Quella mattina di settembre Drago e Vedovato hanno posato gli occhi sulle inedite increspature dello spaziotempo sprigionate dalla fusione tra due enormi buchi neri a un miliardo e trecento milioni di anni luce dalla Terra. Il segnale è stato captato dai due interferometri americani di Hanford e Livingston: il programma di analisi dati che l’ha riconosciuto e ha generato l’allarme diffuso ai fisici di tutto il mondo è stato quello realizzato da Drago e Vedovato con il supporto di Sergey Klimenko della University of Florida. Rispetto a quello di altri gruppi, questo software era l’unico a contemplare lo scontro tra due buchi neri. La rapidità della rivelazione ha permesso di calibrare subito i parametri degli strumenti e dunque di validare la scoperta che ha ottenuto il Premio Nobel. «La “caccia” alle onde gravitazionali nei laboratori dell’Infn di Legnaro è iniziata negli anni Novanta con l’esperimento Ariga, ma già si faceva ricerca negli anni Sessanta» sottolinea Livia Conti, ricercatrice del team Virgo, «e senza il contributo del gruppo Padova-Trento la prima onda gravitazionale osservata dall’uomo sarebbe rimasta solo un segnale promettente. Non si sarebbe potuto “leggerlo” come invece è avvenuto». Lo strumento che capta le onde gravitazionali a cui si riferisce il progetto Virgo - collaborazione italo-francese con partecipazioni anche di Olanda, Polonia e Ungheria - è un interferometro realizzato nella campagna di Pisa: «È costituito da due braccia lunghe tre chilometri» spiega Conti, «dove grazie a un sistema di specchi scorre la luce: l’interferometro usa l’interferenza della luce per rivelare le onde gravitazionali.

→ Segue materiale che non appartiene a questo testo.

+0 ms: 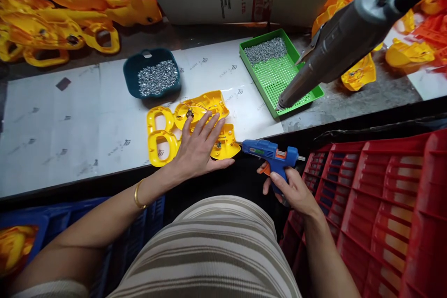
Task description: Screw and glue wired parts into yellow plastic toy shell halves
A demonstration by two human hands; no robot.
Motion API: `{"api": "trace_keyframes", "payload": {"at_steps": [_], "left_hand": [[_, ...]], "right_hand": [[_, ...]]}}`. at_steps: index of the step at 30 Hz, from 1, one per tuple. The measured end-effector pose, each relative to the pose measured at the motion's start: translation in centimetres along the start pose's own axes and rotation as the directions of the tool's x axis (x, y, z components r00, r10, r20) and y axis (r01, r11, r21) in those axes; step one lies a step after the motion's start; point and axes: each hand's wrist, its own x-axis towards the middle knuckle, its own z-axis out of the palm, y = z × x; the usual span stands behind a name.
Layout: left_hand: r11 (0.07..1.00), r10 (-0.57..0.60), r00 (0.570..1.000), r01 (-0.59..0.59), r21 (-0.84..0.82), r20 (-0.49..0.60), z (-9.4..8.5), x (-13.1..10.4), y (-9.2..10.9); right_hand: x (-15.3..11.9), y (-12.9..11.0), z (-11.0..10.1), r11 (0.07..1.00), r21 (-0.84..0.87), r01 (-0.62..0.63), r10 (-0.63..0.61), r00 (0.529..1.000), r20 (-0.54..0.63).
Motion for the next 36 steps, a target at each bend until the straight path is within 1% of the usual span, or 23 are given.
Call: {"api": "trace_keyframes", "payload": {"at_steps": [2, 4, 7, 10, 15, 21, 28, 32, 36], "left_hand": [[1.0, -0.005, 1.0, 0.005, 0.003, -0.003, 0.0, 0.0, 0.1], [1.0, -0.012, 1.0, 0.012, 0.004, -0.001, -0.1, 0.0, 0.2], [1.0, -0.018, 1.0, 0.018, 0.001, 0.004, -0.2, 0.0, 0.3], [1.0, -0.016, 1.0, 0.016, -0.001, 0.001, -0.3, 0.0, 0.4], [1.0, -0.029, 1.0, 0.029, 0.004, -0.004, -0.2, 0.0, 0.5], [0.999, -0.048, 0.999, 0.048, 0.004, -0.016, -0.3, 0.0, 0.8], [0.998, -0.069, 0.998, 0.069, -0.002, -0.001, -0.4, 0.1, 1.0], [0.997, -0.072, 0.997, 0.072, -0.002, 0.004, -0.3, 0.1, 1.0], [0.998, -0.069, 0.998, 0.069, -0.008, 0.002, -0.2, 0.1, 1.0]], "right_hand": [[-0.2, -0.4, 0.0, 0.999, -0.042, -0.028, 0.028, 1.0, -0.009], [-0.5, -0.9, 0.1, 0.991, -0.129, -0.029, 0.026, 0.999, -0.029], [-0.9, -1.9, 0.4, 0.961, -0.275, 0.028, -0.051, 0.996, -0.074], [-1.0, -2.8, 0.7, 0.929, -0.361, 0.08, -0.12, 0.989, -0.09], [-1.2, -3.7, 1.3, 0.879, -0.469, 0.085, -0.159, 0.98, -0.121], [-1.7, -3.5, 1.8, 0.84, -0.54, 0.056, -0.176, 0.969, -0.173], [-1.8, -3.8, 2.1, 0.796, -0.604, 0.03, -0.174, 0.968, -0.182], [-1.8, -3.9, 2.1, 0.801, -0.598, 0.016, -0.166, 0.966, -0.196], [-1.7, -3.7, 2.1, 0.821, -0.571, -0.004, -0.128, 0.973, -0.19]]}}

Oltre all’analisi dei dati, c’è una parte del progetto che si svolge in laboratorio e che punta a ottenere un sempre migliore controllo delle sospensioni all’interno dell’interferometro per ridurre le vibrazioni e il rumore quantistico, che deriva dalla proprietà della radiazione. Proprio la scorsa settimana» aggiunge la ricercatrice, «è stato rilevato il quarto segnale di onde gravitazionali con tre strumenti, due negli Stati Uniti e il nostro Virgo. Questo ci permetterà di migliorare la localizzazione della sorgente dove poi si punteranno i telescopi per studiare cosa accade nell’universo». Ed è proprio nello studio dell’universo che la scoperta delle onde gravitazionali
porta un contributo di innovazione epocale: «Si passa dall’astronomia magnetica all’astronomia gravitazionale» conferma la ricercatrice, «che ci permette di studiare i buchi neri e che apre un fronte inedito alla possibilità di scoprire nuove sorgenti».